Bainbridge's fish wheels followed a tradition dating at least as far back
as the late 18th century of using annular channels to study fish swimming
(Videler, 1993). Bainbridge
used his fish wheels to examine `steady swimming', speeds maintained for
multiple similar tail beats. At the time Bainbridge was doing his work, new
designs for straight water tunnels were being developed. These had advantages
in that fish speed could be rigidly controlled for long enough to ensure that
fish swam using many consecutive and similar tail beats and to estimate energy
costs of swimming from rates of oxygen consumption
(Blazka et al., 1960;
Brett, 1963;
Beamish, 1978). These flumes
steered studies of steady swimming towards low, sustainable speeds, a trend
that persists today. As a result, Bainbridge's results are especially notable,
and still unique, because they show relationships between tail-beat frequency
and amplitude in sprint swimming, the highest steady speeds maintained at best
for a few tail beats.
Unfortunately, the conditions under which fish swam in the fish wheel could
not be fully controlled. Consequently, maximum sprint speeds were probably not
accurate and it is not clear to what degree fish might have been accelerating
or decelerating at their highest observed speeds. However, the principles
established by Bainbridge provide for indirect approaches to the question of
limits to steady swimming performance. For example, given that tail-beat
frequency is the major modulator of speed and that stride length is constant
at higher speeds, it has been suggested that maximum speed is ultimately
limited by the twitch times of fish fast glycolytic (white) muscle. This can
be measured, maximum tail-beat frequency inferred, and hence maximum speed
estimated from the product of tail-beat frequency and stride length
(Wardle, 1975).
This application of principles established by Bainbridge on maximum speed
is just one example of the indirect consequences of his study. For me, a major
impact came from the use of Bainbridge's results with models of fish swimming.

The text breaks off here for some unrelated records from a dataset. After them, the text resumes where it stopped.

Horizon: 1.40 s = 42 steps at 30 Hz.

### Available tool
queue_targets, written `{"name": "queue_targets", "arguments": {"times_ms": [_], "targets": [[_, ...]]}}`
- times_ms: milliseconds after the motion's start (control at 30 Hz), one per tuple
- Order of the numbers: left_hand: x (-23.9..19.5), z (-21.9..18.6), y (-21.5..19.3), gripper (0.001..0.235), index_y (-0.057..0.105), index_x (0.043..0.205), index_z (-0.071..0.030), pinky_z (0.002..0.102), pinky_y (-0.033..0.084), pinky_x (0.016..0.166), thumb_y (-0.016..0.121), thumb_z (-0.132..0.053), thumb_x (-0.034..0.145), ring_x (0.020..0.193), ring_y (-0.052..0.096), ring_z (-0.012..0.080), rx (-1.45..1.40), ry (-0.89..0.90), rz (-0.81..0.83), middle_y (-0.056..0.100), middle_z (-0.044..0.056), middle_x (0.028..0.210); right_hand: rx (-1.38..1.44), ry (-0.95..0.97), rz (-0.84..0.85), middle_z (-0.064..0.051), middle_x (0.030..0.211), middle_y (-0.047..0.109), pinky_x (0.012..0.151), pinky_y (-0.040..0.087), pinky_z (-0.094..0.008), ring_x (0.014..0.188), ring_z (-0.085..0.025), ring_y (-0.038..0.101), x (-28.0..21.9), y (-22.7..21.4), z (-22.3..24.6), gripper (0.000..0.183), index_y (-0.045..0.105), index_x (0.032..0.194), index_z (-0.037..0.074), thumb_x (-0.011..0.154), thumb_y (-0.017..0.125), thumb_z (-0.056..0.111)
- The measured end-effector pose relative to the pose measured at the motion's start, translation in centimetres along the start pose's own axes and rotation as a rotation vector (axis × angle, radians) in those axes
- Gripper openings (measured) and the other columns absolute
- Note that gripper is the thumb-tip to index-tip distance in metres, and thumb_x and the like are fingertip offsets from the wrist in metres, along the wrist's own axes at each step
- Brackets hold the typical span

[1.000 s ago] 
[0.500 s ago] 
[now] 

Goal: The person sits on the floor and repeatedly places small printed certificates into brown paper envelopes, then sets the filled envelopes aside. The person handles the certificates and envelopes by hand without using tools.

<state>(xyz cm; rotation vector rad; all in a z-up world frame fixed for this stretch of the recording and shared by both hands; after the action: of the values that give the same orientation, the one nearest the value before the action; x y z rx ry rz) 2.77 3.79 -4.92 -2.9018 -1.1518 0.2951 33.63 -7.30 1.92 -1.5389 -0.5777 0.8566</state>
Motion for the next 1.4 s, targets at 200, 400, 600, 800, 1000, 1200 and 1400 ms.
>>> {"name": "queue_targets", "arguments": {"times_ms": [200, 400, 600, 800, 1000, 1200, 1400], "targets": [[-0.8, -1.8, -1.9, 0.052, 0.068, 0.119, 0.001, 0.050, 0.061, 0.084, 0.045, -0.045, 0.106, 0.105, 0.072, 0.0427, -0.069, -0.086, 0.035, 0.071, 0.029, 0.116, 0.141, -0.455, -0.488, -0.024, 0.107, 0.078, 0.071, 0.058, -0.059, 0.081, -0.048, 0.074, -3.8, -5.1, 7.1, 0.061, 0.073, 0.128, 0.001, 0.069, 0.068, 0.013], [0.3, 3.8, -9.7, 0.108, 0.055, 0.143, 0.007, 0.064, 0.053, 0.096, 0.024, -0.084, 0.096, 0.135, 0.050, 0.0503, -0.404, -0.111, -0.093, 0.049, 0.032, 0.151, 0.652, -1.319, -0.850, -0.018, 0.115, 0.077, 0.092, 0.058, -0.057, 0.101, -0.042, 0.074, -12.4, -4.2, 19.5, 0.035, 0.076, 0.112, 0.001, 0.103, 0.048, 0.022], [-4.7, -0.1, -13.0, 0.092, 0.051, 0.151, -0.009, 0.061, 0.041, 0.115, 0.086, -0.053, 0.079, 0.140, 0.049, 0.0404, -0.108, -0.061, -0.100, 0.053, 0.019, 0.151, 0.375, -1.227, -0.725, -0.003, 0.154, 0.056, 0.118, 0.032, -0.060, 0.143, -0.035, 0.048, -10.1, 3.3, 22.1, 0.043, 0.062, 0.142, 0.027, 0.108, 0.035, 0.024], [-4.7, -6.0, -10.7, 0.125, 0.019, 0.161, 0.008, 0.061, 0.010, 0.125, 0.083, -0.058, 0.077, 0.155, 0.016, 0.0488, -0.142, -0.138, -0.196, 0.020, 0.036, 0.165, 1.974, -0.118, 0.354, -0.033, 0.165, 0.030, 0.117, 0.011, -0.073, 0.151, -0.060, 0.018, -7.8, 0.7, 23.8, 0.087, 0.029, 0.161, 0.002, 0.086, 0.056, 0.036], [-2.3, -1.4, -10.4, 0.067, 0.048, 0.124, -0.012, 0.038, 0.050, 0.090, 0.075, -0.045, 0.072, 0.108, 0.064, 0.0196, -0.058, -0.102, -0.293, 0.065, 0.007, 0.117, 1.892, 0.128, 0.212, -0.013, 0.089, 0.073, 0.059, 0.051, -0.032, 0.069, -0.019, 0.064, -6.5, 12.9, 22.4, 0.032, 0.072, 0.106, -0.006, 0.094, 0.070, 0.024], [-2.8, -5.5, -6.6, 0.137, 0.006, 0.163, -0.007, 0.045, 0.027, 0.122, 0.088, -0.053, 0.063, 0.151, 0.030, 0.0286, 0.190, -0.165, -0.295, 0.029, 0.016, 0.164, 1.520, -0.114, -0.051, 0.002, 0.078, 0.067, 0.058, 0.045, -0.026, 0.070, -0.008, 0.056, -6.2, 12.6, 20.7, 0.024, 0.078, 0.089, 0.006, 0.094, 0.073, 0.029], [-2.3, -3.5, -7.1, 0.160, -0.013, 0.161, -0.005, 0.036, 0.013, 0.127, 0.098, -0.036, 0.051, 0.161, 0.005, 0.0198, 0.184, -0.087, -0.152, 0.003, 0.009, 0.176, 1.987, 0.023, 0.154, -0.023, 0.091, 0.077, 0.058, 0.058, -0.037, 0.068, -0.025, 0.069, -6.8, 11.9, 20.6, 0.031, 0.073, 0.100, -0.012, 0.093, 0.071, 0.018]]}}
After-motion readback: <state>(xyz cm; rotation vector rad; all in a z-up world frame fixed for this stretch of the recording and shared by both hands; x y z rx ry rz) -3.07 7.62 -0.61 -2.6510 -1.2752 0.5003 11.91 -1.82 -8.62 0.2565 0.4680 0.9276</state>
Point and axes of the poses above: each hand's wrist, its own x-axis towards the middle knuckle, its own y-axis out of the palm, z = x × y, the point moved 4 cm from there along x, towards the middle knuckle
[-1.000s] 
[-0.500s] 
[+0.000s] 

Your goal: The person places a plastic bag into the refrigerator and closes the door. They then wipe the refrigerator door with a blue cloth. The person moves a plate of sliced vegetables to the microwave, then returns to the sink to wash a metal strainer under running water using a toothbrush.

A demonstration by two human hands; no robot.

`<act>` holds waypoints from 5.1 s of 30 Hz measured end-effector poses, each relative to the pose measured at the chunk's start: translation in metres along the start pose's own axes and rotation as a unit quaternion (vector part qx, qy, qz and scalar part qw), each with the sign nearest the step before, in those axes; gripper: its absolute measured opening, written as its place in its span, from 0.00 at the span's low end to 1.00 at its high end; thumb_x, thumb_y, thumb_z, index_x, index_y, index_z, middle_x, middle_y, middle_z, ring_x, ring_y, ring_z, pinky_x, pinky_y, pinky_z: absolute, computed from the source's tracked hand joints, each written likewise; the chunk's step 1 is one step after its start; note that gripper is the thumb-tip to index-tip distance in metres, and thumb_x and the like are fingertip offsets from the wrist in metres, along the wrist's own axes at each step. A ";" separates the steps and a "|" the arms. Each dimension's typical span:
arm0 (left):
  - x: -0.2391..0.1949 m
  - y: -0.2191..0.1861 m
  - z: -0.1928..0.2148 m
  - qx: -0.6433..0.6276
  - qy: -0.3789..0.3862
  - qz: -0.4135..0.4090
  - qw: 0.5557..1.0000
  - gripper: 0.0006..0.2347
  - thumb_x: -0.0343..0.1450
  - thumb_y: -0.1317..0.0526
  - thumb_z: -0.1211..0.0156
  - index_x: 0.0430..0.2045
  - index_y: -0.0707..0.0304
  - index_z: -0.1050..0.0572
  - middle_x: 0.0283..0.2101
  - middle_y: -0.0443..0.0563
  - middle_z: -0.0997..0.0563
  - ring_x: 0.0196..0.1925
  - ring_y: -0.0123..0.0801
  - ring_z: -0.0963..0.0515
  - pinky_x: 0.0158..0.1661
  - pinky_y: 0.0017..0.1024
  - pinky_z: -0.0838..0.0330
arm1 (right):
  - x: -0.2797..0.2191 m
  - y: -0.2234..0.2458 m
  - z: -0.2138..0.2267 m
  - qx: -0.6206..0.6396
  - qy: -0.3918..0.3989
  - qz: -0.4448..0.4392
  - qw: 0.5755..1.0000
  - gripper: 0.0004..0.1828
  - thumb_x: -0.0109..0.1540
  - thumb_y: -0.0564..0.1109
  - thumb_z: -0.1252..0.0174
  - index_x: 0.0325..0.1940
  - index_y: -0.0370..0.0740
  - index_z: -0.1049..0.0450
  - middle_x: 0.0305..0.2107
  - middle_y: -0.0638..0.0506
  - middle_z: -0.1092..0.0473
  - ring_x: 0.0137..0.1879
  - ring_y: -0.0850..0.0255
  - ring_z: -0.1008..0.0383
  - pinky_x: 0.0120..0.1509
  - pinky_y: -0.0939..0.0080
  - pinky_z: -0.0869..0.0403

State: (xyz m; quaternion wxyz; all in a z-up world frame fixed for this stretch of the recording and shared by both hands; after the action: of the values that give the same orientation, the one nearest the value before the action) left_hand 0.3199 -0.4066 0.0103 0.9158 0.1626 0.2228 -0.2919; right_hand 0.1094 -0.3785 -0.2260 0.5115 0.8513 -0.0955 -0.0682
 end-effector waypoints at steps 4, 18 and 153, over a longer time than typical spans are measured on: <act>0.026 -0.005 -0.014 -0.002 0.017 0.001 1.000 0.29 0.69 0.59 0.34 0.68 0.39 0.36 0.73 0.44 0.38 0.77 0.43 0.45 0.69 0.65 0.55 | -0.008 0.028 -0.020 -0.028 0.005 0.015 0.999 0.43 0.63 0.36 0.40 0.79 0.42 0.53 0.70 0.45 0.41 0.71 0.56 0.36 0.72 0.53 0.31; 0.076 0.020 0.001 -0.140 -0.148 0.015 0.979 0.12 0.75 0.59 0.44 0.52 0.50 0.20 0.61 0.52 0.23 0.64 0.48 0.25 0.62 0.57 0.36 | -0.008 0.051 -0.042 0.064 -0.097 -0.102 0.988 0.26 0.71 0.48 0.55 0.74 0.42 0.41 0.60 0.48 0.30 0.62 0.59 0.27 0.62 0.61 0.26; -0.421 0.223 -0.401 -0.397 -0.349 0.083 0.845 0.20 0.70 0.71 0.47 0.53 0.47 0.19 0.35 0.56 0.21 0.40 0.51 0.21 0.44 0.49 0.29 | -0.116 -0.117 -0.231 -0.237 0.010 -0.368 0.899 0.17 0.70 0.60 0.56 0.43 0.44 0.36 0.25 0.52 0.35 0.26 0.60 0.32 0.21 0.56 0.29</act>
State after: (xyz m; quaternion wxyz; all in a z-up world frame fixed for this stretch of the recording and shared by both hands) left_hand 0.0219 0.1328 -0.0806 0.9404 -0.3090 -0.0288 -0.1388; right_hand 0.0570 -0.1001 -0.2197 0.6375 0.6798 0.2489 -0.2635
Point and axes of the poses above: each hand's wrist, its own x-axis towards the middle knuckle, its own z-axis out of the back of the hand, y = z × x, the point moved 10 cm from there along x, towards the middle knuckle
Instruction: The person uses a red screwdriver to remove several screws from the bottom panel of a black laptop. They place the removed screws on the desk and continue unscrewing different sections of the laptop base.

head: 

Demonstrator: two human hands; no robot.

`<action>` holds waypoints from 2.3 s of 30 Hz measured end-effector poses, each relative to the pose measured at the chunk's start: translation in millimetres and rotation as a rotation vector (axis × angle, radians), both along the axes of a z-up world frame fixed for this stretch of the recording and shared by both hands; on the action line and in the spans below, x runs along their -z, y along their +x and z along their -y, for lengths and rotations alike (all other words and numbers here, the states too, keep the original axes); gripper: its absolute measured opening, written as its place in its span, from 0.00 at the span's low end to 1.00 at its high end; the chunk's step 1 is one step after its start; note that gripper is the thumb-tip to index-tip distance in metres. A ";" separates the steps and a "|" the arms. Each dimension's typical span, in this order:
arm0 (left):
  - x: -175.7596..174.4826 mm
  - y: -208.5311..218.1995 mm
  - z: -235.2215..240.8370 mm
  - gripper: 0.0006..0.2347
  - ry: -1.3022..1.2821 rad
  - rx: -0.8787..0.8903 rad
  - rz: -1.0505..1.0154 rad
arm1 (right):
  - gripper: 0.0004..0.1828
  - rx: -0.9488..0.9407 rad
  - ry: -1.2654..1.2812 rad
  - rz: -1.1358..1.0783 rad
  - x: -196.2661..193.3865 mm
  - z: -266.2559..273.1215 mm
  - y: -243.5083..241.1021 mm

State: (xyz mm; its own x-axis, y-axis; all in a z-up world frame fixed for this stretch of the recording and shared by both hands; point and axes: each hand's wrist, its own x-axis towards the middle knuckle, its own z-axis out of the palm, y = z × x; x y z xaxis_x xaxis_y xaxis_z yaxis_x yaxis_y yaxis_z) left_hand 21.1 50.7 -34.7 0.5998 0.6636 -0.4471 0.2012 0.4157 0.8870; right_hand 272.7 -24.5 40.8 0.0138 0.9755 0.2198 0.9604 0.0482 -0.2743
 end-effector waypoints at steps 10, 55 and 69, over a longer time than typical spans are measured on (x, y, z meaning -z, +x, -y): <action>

James Lighthill's review of aquatic animal propulsion
(Lighthill, 1969), which he
developed with input from James Gray and Bainbridge
(Crocker, 1999), included a
simplified version of an elongated slender body model. This and subsequent
models have been especially important for calculating mechanical power
consumption from variables that Bainbridge demonstrated were readily
measurable. Power estimates using data on tail-beat frequencies and
amplitudes, improved knowledge of muscle power output and efficiency
(Hill, 1950;
Bainbridge, 1961), and measured
rates of oxygen consumption all combined to give a picture of fish swimming
energetics that has endured to today. Essentially, a convergence of results
from different approaches show that swimming is expensive compared to
transport costs of similar human engineering vehicles (Schmidt-Neilsen, 1972;
Tucker, 1975). This has been
attributed to high viscous-related energy losses along the body
(boundary-layer thinning).
With the passing of almost 50 years since Bainbridge's study, efforts have
been made by many to verify and understand the basis and consequences of such
high locomotor costs, and another technological shift now appears to be taking
place. Recent abilities to visualize flow using Particle Image Velocity (PIV)
not only challenge postulated boundary-layer thinning
(Anderson et al., 2001), but
further suggest high costs relate more to kinetic energy lost in the wake
(Schultz and Webb, 2002). In
spite of such shifts, the generalizations showed by Bainbridge continue to
contribute to thinking, and his results remain important in evaluating scaling
aspects of such new ideas.
Footnotes
Paul Webb writes about Richard Bainbridge's 1958 Classic paper `The Speed of Swimming of Fish as Related to Size and to the Frequency and Amplitude of the Tail Beat'.
A PDF file of the original paper can be accessed online: http://jeb.biologists.org/cgi/content/full/209/10/1789/DC1
References
Anderson, E. J., McGillis, W. R. and Grosenbaugh, M. A. (2001). The boundary layer of swimming fish. J. Exp. Biol. 204,81 -102.[Abstract]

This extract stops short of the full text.